So, I decided it was definetly time for plan 'B'

Talking with my Dad, we came up with the idea of laying down 3/4" OSB on the ground and driving on that. I figured I could get 3 4x8 sheets and cut them lengthwise. I would then screw a couple strips across the underside so they don't get thrown out from under the truck. Then by alternating moving them we could get the truck back to the trailer without burying it. Now the trailer is sitting on Concrete paving stones that have sunk a little, but at least the wheels aren't buried or anything, which I figure will make it easier to get it moving. Then I could hook up to the trailer and push it out of the spot allowing it to run on additional pieces of OSB.

So now the nagging things in the back of my head include: Will the OSB hold up under the weight of the super duty and will I be able to get traction on the wood, or will I just spin my tires? Sortof a corellary to the second part is should I be attempting this in 2WD or 4WD?









Finally, are there any good ideas out there to solve this without resorting to all of this work?


----------



## wolfwood (Sep 19, 2005)

Heavy Duty Tow Truck???


----------



## Oregon_Camper (Sep 13, 2004)

I think you're on track..

Remember to have the wood available for the trailer's wheels as well.

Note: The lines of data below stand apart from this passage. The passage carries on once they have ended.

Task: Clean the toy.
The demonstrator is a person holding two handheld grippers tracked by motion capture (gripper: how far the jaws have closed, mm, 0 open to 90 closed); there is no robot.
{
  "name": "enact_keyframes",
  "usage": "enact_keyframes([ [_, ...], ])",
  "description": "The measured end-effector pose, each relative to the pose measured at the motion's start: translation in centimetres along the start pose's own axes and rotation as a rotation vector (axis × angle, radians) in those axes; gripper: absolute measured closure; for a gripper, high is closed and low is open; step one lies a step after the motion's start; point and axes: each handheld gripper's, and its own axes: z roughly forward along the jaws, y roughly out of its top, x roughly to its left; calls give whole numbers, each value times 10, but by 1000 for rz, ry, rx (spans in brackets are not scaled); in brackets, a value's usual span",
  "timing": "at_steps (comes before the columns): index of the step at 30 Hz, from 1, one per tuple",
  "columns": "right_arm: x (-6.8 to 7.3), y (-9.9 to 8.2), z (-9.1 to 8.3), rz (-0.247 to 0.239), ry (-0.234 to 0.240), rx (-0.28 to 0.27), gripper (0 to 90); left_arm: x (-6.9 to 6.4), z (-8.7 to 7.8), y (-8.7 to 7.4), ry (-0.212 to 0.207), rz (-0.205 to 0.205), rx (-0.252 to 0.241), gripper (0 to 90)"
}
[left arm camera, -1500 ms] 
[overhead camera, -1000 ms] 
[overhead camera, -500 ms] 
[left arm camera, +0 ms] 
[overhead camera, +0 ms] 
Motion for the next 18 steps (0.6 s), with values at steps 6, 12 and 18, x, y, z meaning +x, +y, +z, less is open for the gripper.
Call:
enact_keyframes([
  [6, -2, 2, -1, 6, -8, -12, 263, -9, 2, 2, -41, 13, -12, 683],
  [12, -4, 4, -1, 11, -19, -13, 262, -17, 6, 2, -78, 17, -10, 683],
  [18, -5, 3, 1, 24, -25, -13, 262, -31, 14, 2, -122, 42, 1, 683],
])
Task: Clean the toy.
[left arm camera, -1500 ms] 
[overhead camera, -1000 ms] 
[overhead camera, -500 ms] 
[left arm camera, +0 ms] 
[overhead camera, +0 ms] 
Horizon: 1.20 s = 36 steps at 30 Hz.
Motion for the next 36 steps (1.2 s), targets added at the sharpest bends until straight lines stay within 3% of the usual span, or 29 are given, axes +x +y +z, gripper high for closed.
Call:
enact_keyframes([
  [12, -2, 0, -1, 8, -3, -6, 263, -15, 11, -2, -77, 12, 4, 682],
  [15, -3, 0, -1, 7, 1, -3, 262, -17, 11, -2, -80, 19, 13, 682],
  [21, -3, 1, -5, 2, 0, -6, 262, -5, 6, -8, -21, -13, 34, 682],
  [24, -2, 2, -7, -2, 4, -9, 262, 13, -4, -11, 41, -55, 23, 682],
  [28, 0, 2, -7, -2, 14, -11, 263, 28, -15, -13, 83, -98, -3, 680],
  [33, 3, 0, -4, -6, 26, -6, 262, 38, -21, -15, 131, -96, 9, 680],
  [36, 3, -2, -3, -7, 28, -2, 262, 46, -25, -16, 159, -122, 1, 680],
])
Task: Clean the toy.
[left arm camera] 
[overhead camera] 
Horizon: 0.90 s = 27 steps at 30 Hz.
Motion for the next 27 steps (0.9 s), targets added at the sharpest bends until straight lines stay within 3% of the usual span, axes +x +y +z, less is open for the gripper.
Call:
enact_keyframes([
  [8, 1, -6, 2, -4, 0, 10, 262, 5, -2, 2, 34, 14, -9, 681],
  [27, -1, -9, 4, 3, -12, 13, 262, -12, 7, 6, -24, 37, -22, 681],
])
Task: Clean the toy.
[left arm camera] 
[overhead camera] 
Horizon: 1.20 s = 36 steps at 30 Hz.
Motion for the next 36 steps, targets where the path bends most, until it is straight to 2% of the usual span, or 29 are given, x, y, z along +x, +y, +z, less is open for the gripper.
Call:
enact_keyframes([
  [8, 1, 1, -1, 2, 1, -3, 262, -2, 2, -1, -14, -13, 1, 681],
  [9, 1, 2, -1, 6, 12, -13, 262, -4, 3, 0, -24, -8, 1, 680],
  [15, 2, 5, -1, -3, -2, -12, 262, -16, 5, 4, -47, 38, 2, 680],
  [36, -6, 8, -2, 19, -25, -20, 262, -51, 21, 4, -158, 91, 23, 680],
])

If someone else can been there with a 2nd truck, that might also help. I remember seeing some videos (link was posted here) of some guys stuck on a beach with a trailer attached. They had a 2nd truck connect to the first with tow straps and between the two trucks they were able to get out.


----------



## battalionchief3 (Jun 27, 2006)

A winch. Probally a Warn XD9000I would work. Hook it to a tree across the way and it will pull you both out. 2wd or 4wd it wont matter, the winch will pull you both.

Trust me....


----------



## Oregon_Camper (Sep 13, 2004)

battalionchief3 said:


> A winch. Probally a Warn XD9000I would work. Hook it to a tree across the way and it will pull you both out. 2wd or 4wd it wont matter, the winch will pull you both.
> 
> Trust me....


I did that to my parents yard about 3 years ago...funny thing about that is that was the same time they told me I should find somewhere else to store my Outback.


----------



## Nathan (Jan 2, 2007)

Oregon_Camper said:


> A winch. Probally a Warn XD9000I would work. Hook it to a tree across the way and it will pull you both out. 2wd or 4wd it wont matter, the winch will pull you both.
> 
> Trust me....


Hmm, a Winch..... Always wanted to buy one of those......

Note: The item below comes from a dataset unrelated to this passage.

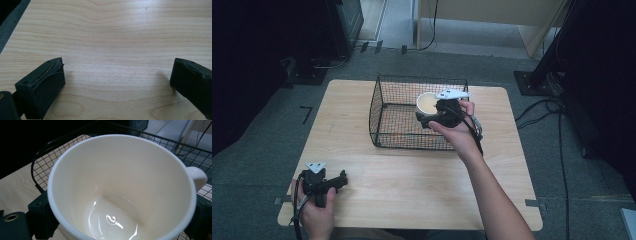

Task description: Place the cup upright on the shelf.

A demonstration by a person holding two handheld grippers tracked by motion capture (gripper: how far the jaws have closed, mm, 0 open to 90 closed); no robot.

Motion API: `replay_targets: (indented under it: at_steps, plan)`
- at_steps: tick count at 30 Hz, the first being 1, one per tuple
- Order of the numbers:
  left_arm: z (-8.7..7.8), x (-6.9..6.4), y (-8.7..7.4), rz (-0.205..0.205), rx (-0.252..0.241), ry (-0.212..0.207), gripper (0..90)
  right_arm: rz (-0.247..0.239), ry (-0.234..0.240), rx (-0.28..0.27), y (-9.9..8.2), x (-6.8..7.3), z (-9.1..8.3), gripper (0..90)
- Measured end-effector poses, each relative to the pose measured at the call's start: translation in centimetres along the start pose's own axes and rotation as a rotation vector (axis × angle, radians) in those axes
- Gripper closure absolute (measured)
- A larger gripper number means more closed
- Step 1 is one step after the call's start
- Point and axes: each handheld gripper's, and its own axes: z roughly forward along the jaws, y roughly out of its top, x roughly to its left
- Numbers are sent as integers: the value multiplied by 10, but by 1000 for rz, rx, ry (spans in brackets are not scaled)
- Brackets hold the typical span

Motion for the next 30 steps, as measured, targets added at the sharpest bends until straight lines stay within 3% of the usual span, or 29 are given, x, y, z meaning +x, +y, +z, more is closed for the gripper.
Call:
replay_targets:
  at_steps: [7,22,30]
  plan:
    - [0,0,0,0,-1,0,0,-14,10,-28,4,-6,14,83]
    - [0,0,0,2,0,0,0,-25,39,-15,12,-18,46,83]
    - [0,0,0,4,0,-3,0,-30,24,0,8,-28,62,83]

The only problem with the tow truck/winch idea is that the trailer is nosed into the site. If I went forward, I'd have to pull it through ~100 feet of mud while steering between trees, and I'm not convinced I could get between them all. Backing up is a short trip to the road (~20' for the trailer's tires), but I'm worried about pulling the bumper off the trailer. I will have a tow strap though in case I can figure out how to attach it to the trailer...


----------



## Oregon_Camper (Sep 13, 2004)

Please...please..please...

Make sure you take at least 3 people.

You in your truck
FIL in his

one last person with a video camera and an account on YouTube...this is gonna be fun!!!!


----------



## Nathan (Jan 2, 2007)

battalionchief3 said:


> A winch. Probally a Warn XD9000I would work. Hook it to a tree across the way and it will pull you both out. 2wd or 4wd it wont matter, the winch will pull you both.
> 
> Trust me....


That's a $1,000 winch!!!









So, how many thousand of lbs of force do you really need?









I'm guessing since I'm not trying to pick up the rig, that all you need is a little help....


----------



## bill_pfaff (Mar 11, 2005)

Nathan

You do realize you are picking up a following on this one don't you? It's getting to the point that "film at five" is going to be expected.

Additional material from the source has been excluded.